Tiga pilar yang menjadi jati diri koperasi kredit harus terus didengungkan dan dipraktekan dengan sungguh-sungguh. Swadaya mengundang kita untuk tidak menggantungkan modal kerja dan pengelolaan pada pihak luar meski ada berbagai tawaran ‘modal lunak’ dengan suku bunga paling rendah sekalipun. Pendidikan menjaminkan lembaga kita untuk terus meningkatkan SDM semua komponen baik anggota, pengurus, pengawas, penasihat dan manajemen agar pengelolaan koperasi kredit bisa profesional dan berkelanjutan.

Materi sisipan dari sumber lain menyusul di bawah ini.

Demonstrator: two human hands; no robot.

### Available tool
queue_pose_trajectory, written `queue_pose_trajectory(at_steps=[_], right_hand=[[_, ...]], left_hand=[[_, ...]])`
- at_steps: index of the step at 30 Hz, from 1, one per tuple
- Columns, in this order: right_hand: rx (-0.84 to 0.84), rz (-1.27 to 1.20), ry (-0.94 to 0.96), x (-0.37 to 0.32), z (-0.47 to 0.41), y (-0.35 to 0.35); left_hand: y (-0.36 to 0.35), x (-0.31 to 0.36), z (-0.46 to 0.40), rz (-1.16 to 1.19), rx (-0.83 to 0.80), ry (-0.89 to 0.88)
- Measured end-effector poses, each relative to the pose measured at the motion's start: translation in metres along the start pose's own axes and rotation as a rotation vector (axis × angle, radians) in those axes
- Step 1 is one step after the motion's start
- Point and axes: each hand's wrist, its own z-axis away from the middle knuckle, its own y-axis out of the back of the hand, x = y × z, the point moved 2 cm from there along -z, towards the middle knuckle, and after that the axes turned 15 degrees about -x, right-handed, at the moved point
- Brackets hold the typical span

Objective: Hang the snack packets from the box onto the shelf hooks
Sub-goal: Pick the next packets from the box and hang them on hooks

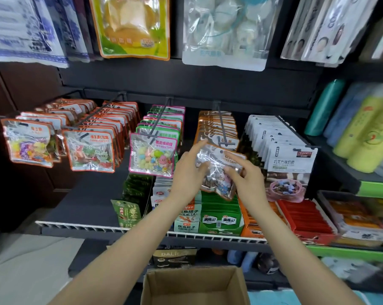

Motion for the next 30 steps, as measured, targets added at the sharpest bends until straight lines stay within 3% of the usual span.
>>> queue_pose_trajectory(at_steps=[8,22,30], right_hand=[[0.021,0.027,-0.036,0.002,-0.010,-0.003],[-0.009,0.392,-0.235,0.016,-0.052,-0.027],[-0.083,0.242,-0.195,0.001,0.009,-0.019]], left_hand=[[-0.004,-0.001,-0.003,-0.211,-0.042,0.041],[-0.009,-0.004,-0.044,-0.161,-0.190,0.204],[-0.014,-0.007,0.025,-0.224,-0.097,0.167]])
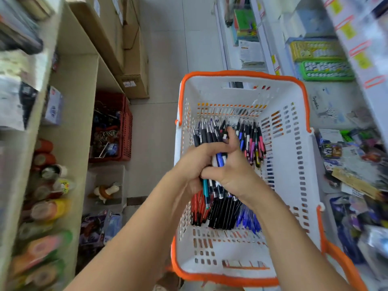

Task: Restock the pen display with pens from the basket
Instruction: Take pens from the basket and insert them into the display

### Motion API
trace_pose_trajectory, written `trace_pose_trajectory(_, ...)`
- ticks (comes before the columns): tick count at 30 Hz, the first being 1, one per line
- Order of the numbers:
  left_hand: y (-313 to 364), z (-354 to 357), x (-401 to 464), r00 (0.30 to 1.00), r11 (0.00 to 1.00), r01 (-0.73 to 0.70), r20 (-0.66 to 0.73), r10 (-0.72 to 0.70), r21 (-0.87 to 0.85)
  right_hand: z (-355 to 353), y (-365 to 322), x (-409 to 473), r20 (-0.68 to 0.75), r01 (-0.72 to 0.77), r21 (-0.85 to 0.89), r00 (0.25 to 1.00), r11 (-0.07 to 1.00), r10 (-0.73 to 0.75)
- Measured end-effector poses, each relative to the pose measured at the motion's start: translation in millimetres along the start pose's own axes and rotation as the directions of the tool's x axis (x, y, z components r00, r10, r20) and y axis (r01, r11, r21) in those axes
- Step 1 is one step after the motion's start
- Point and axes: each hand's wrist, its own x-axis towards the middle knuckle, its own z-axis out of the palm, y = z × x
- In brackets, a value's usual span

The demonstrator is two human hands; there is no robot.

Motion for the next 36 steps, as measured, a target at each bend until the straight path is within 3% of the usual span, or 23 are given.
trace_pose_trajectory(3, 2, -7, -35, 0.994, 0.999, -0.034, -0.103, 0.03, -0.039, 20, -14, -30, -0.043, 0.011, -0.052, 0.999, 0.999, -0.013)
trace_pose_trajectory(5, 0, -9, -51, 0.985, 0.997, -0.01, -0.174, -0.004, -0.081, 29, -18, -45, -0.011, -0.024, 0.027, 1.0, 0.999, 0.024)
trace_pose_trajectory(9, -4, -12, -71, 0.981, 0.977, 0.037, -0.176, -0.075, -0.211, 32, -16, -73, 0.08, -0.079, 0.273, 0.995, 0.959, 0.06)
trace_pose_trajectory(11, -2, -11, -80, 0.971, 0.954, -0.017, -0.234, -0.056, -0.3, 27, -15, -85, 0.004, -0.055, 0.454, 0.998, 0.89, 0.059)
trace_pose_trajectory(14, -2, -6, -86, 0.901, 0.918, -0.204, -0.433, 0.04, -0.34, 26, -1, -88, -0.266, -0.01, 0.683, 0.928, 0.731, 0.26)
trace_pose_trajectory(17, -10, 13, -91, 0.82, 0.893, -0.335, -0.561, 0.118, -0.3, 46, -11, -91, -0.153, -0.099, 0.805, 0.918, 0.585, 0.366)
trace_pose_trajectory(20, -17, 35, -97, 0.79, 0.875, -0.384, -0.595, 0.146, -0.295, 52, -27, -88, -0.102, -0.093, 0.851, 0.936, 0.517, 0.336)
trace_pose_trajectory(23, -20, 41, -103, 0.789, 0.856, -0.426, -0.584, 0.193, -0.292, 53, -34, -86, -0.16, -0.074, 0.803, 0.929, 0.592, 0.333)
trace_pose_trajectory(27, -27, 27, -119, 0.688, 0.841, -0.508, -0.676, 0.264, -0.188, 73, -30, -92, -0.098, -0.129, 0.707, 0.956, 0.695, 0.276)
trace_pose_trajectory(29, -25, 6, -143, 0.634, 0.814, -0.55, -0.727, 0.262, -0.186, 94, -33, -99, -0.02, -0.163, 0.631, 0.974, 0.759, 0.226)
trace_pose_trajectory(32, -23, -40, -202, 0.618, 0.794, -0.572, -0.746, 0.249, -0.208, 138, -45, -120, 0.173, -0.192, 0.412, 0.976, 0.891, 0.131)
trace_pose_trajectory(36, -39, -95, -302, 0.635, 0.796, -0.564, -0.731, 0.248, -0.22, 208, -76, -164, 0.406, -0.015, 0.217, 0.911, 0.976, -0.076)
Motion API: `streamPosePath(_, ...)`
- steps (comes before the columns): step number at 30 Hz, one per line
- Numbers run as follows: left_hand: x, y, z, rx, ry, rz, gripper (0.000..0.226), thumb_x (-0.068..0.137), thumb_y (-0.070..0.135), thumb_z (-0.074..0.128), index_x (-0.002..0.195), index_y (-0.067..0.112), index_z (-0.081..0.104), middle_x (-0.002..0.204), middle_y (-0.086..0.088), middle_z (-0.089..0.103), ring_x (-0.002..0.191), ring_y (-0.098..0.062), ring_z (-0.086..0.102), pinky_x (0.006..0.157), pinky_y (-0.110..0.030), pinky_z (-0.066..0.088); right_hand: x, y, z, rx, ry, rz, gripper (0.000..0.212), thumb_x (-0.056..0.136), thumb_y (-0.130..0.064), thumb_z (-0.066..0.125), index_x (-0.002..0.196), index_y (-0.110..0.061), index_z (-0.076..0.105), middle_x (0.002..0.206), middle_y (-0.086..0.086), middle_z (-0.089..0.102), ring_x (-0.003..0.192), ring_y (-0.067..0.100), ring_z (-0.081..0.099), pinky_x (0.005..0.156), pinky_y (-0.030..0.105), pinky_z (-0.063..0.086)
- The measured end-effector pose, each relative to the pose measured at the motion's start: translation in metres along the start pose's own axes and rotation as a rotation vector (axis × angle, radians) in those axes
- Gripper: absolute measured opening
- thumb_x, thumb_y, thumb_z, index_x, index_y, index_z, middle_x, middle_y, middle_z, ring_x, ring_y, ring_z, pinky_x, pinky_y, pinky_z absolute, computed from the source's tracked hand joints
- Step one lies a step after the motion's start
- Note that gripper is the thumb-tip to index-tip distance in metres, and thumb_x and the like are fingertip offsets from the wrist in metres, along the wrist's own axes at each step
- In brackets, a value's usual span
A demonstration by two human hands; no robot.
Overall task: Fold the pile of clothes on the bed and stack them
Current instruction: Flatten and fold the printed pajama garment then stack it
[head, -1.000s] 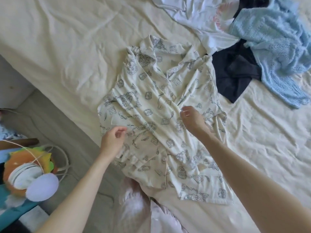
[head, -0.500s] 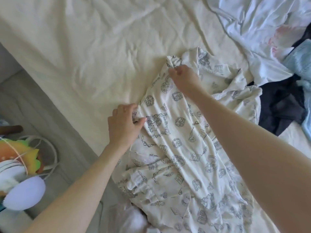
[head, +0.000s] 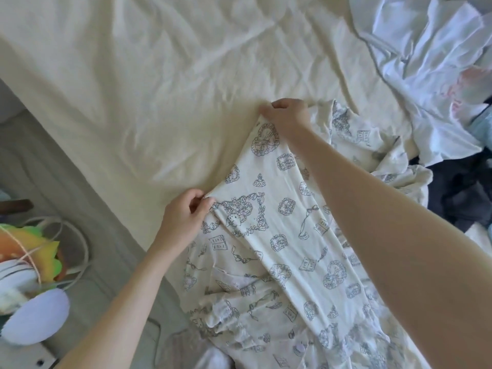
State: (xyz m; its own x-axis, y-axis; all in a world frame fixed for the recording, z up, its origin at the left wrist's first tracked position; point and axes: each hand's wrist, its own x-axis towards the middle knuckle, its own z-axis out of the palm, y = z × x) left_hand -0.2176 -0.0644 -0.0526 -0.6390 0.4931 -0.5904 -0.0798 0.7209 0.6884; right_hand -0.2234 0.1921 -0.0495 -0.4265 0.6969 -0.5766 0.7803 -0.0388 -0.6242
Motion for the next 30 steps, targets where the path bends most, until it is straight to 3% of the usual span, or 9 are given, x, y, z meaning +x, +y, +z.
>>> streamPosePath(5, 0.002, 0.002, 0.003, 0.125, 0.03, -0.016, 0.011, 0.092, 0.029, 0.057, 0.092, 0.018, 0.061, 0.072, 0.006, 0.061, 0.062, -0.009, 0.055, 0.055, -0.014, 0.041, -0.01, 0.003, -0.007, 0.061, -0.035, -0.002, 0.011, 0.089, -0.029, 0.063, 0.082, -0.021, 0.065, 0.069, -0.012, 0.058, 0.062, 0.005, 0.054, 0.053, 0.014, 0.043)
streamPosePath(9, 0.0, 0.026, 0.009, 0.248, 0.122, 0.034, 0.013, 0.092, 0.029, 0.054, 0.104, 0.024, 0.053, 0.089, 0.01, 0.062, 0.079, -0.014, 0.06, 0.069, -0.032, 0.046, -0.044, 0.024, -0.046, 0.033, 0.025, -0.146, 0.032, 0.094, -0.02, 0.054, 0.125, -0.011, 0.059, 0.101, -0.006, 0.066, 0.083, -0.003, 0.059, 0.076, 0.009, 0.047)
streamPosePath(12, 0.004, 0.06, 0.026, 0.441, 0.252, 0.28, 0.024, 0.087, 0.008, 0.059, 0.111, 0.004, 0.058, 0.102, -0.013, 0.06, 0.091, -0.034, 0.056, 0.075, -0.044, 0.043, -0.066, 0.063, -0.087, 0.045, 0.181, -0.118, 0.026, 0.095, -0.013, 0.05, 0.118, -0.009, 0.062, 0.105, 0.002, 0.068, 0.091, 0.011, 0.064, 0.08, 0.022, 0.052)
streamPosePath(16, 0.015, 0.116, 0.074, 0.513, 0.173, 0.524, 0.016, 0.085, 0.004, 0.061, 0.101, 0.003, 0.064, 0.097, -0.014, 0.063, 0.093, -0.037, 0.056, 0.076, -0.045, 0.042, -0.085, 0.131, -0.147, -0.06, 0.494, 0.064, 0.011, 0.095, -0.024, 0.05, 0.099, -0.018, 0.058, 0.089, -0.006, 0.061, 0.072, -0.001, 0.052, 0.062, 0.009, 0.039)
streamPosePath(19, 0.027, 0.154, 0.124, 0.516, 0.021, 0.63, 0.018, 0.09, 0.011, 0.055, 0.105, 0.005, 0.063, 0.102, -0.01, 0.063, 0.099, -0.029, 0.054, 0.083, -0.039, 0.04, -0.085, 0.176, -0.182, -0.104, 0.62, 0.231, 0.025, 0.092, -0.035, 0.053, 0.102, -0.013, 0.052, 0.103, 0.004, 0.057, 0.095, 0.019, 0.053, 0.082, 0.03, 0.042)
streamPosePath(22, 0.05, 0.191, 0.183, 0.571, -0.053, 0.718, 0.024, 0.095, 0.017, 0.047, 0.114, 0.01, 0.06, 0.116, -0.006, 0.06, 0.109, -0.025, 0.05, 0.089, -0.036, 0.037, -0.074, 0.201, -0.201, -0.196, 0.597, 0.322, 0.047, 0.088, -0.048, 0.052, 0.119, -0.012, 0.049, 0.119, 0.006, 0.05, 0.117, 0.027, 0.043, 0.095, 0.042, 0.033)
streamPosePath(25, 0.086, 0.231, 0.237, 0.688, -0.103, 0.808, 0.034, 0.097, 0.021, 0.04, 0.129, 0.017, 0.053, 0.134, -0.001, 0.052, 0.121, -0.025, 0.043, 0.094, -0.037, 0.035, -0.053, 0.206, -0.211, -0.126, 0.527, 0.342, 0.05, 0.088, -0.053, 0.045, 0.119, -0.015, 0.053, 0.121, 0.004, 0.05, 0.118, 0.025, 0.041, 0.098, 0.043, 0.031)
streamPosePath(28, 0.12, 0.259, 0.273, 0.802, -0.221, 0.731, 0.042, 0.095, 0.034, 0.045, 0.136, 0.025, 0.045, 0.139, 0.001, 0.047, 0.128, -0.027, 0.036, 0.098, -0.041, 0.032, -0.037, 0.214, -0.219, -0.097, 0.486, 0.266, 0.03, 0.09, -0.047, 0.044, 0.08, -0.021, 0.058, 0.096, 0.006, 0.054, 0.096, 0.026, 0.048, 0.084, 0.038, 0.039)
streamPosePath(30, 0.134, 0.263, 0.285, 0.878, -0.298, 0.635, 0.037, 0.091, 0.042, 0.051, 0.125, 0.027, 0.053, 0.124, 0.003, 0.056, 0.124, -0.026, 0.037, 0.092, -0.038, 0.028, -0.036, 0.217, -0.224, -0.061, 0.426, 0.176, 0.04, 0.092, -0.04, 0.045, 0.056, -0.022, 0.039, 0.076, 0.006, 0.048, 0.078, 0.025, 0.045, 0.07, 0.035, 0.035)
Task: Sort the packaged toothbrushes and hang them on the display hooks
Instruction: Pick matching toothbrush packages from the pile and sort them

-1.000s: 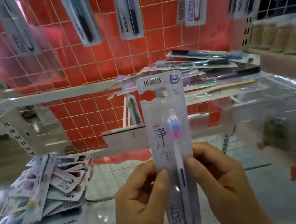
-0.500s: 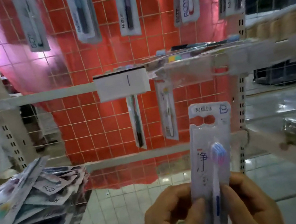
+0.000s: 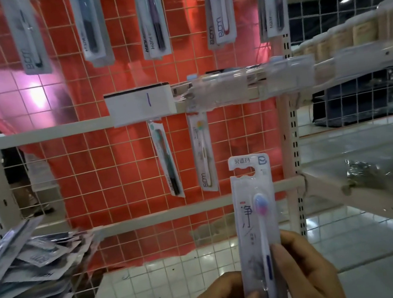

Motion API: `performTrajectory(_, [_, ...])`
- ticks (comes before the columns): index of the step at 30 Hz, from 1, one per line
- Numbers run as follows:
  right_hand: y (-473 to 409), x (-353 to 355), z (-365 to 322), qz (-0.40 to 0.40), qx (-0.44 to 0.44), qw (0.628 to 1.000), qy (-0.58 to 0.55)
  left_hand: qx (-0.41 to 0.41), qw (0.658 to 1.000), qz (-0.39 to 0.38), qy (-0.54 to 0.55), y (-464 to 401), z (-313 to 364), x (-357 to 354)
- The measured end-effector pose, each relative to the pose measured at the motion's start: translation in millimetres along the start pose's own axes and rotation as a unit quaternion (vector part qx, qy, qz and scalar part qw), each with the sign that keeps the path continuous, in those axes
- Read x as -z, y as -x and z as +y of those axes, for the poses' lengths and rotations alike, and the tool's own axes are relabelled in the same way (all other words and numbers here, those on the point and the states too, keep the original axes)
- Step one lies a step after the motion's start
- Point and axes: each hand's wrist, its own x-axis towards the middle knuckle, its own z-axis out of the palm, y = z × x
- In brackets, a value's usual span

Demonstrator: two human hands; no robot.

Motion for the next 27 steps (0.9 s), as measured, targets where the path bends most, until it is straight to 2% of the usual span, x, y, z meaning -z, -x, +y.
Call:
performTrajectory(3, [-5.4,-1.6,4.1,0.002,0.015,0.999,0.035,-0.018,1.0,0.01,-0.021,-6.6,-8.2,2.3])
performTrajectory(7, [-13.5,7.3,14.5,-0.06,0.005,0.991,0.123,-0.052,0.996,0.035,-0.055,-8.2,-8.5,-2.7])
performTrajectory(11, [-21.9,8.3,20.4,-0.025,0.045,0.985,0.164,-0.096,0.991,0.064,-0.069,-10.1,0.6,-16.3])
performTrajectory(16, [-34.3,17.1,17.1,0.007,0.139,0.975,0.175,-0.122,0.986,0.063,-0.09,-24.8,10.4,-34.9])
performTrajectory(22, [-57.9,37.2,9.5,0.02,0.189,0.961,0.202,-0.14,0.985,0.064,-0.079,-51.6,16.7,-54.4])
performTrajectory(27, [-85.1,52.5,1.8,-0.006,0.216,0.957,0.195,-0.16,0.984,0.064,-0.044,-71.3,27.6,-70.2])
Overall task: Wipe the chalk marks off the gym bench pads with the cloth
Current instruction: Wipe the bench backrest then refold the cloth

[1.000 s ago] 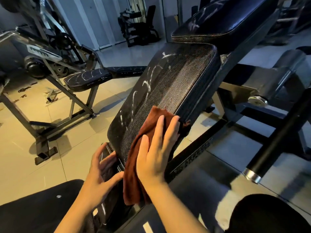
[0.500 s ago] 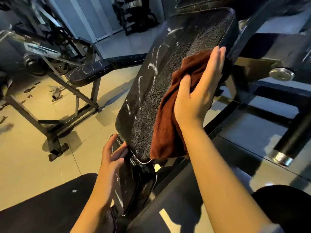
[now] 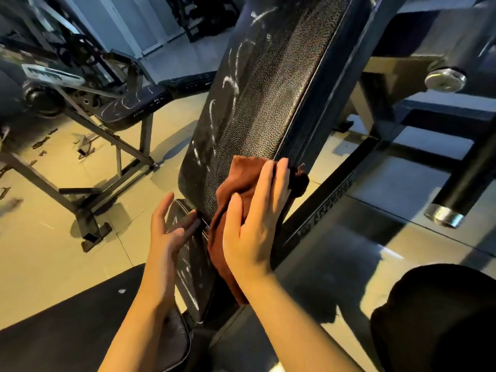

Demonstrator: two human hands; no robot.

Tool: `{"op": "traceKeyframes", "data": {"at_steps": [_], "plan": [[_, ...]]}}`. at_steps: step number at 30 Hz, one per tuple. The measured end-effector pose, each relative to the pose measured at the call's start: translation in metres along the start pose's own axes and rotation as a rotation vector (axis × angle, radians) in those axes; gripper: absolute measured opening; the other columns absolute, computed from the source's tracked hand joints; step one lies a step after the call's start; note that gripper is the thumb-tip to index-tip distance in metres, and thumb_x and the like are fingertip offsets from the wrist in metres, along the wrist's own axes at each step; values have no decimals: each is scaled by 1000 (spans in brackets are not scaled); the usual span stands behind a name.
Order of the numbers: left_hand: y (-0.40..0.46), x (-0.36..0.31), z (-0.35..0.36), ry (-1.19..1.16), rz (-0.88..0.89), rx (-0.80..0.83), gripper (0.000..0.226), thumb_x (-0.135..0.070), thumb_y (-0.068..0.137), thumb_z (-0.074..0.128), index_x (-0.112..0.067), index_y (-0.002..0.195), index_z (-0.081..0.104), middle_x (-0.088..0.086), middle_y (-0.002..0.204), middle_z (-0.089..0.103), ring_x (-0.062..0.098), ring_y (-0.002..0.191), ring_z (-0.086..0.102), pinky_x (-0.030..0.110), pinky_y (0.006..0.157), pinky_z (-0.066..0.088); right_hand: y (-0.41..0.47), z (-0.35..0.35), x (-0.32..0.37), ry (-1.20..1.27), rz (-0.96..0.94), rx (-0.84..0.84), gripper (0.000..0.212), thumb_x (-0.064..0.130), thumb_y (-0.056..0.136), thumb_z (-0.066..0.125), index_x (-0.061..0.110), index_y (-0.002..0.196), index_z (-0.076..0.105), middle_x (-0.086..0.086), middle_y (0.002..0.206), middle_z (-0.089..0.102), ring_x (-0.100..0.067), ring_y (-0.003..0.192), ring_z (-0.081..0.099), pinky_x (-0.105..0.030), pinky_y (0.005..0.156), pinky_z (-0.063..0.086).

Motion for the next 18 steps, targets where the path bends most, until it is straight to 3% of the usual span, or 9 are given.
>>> {"op": "traceKeyframes", "data": {"at_steps": [3, 5, 8, 13, 18], "plan": [[0, 4, 0, 23, -2, 12, 70, -51, 61, 54, -55, 129, 39, 6, 146, 45, 7, 121, 56, 19, 87, 37, 74, -19, 12, -10, -83, -129, 59, 5, 96, 45, -4, 149, 20, -23, 158, 18, -34, 148, 16, -50, 121, 16], [0, 3, 1, 9, 11, 28, 66, -53, 64, 52, -58, 128, 39, 5, 148, 42, 7, 123, 54, 14, 85, 38, 131, -30, 18, -11, -75, -197, 58, 7, 96, 41, -9, 148, 19, -27, 156, 18, -35, 147, 18, -43, 122, 16], [-1, 0, 2, -26, -8, 10, 62, -53, 64, 52, -60, 124, 41, 4, 148, 43, 7, 123, 54, 9, 81, 39, 158, -30, 17, -18, -94, -194, 57, 8, 97, 41, -12, 146, 20, -30, 155, 20, -37, 146, 19, -47, 120, 20], [-4, -3, 8, -46, -3, -16, 59, -33, 71, 50, -52, 126, 39, 2, 147, 43, 5, 123, 51, 5, 80, 40, 101, -20, 17, -97, -94, -141, 62, 9, 97, 52, -11, 147, 21, -28, 156, 18, -35, 147, 17, -33, 122, 11], [-13, 3, 7, -110, -70, -59, 62, -24, 74, 50, -45, 131, 41, 2, 143, 47, 13, 128, 49, 24, 97, 39, -17, 2, -1, -137, -38, 68, 70, 32, 100, 44, 6, 153, 5, -10, 162, 3, -23, 151, 3, -49, 120, 18]]}}
Point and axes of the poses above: each hand's wrist, its own y-axis towards the middle knuckle, its own z-axis out of the palm, x = y × z, the point moved 9 cm from there along y, towards the middle knuckle
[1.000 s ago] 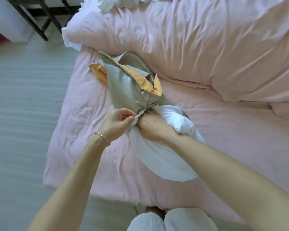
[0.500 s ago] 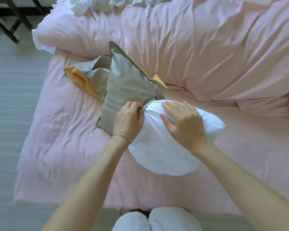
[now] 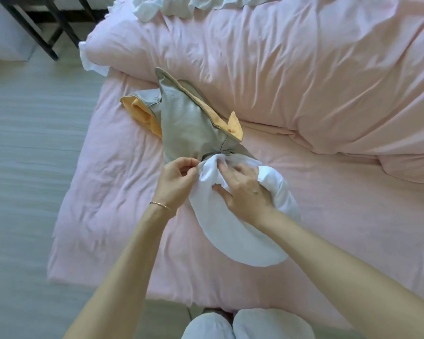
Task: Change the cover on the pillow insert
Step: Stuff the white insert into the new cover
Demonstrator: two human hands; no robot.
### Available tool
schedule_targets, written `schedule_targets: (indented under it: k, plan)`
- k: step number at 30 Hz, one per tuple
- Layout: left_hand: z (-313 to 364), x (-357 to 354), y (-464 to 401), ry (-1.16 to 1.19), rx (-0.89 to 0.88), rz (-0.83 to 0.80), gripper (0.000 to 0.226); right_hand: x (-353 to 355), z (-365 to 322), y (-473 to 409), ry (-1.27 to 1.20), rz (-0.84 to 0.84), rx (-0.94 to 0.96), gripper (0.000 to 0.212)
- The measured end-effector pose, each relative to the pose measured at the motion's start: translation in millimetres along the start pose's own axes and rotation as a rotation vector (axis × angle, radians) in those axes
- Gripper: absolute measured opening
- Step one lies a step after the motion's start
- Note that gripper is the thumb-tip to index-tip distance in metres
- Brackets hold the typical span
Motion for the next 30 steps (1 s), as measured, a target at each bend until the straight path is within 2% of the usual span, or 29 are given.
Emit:
schedule_targets:
  k: [3, 7, 10, 14, 16, 18, 20, 22, 23, 24, 26, 28, 30]
  plan:
    - [-5, 16, 8, 0.070, -0.015, -0.028, 0.034, -26, -26, -21, -0.016, 0.028, 0.033, 0.033]
    - [-26, 39, 12, 0.041, -0.023, 0.098, 0.030, -43, -44, -46, -0.083, -0.045, 0.118, 0.005]
    - [-46, 42, 12, -0.176, -0.139, 0.163, 0.020, -35, -40, -40, -0.109, -0.079, 0.176, 0.022]
    - [-55, 31, 15, -0.280, -0.270, 0.176, 0.014, 11, -20, -22, -0.117, 0.026, 0.178, 0.037]
    - [-53, 27, 20, -0.277, -0.309, 0.196, 0.014, 42, -6, -21, -0.155, 0.196, 0.066, 0.036]
    - [-49, 26, 24, -0.273, -0.313, 0.204, 0.014, 68, 14, -24, -0.039, 0.277, -0.087, 0.037]
    - [-45, 28, 28, -0.241, -0.240, 0.209, 0.016, 84, 37, -24, -0.024, 0.077, -0.388, 0.046]
    - [-38, 31, 32, -0.134, -0.095, 0.171, 0.017, 80, 43, -9, -0.289, -0.181, -0.674, 0.044]
    - [-33, 31, 34, -0.076, -0.028, 0.136, 0.017, 72, 35, 3, -0.387, -0.242, -0.720, 0.039]
    - [-28, 30, 36, -0.042, 0.012, 0.101, 0.014, 65, 22, 13, -0.428, -0.232, -0.713, 0.040]
    - [-20, 26, 37, -0.034, 0.039, 0.051, 0.013, 60, 0, 22, -0.489, -0.044, -0.720, 0.050]
    - [-7, 19, 35, -0.045, -0.011, 0.024, 0.026, 65, -2, 13, -0.534, 0.190, -0.744, 0.043]
    - [14, 9, 33, -0.052, -0.088, -0.007, 0.034, 83, 3, -14, -0.553, 0.340, -0.713, 0.036]
Point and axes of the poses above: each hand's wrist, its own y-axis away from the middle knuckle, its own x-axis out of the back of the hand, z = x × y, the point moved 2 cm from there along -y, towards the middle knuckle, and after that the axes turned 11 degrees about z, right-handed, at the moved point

Sementara solidaritas atau kesetiakawanan sosial yang sedang kita perbincangakan dalam tulisan ini membantu kita agar tidak melahirkan kesenjangan, makin adil dan peduli, harmonisasi dan komunikasi yang efektif serta menghargai hak-hak asasi manusia masing-masing anggota, lembaga primer, Puskopdit dan Inkopdit. Gerakan kita adalah sarana membangun kebersamaan, saling percaya yang dilandasi kejujuran, kesetiakawanan sosial atau solidaritas untuk bertumbuh maju memberdayakan anggota dan masyarakat mencapai kesejahteraan lahir dan batin. Mari kita junjung bersama!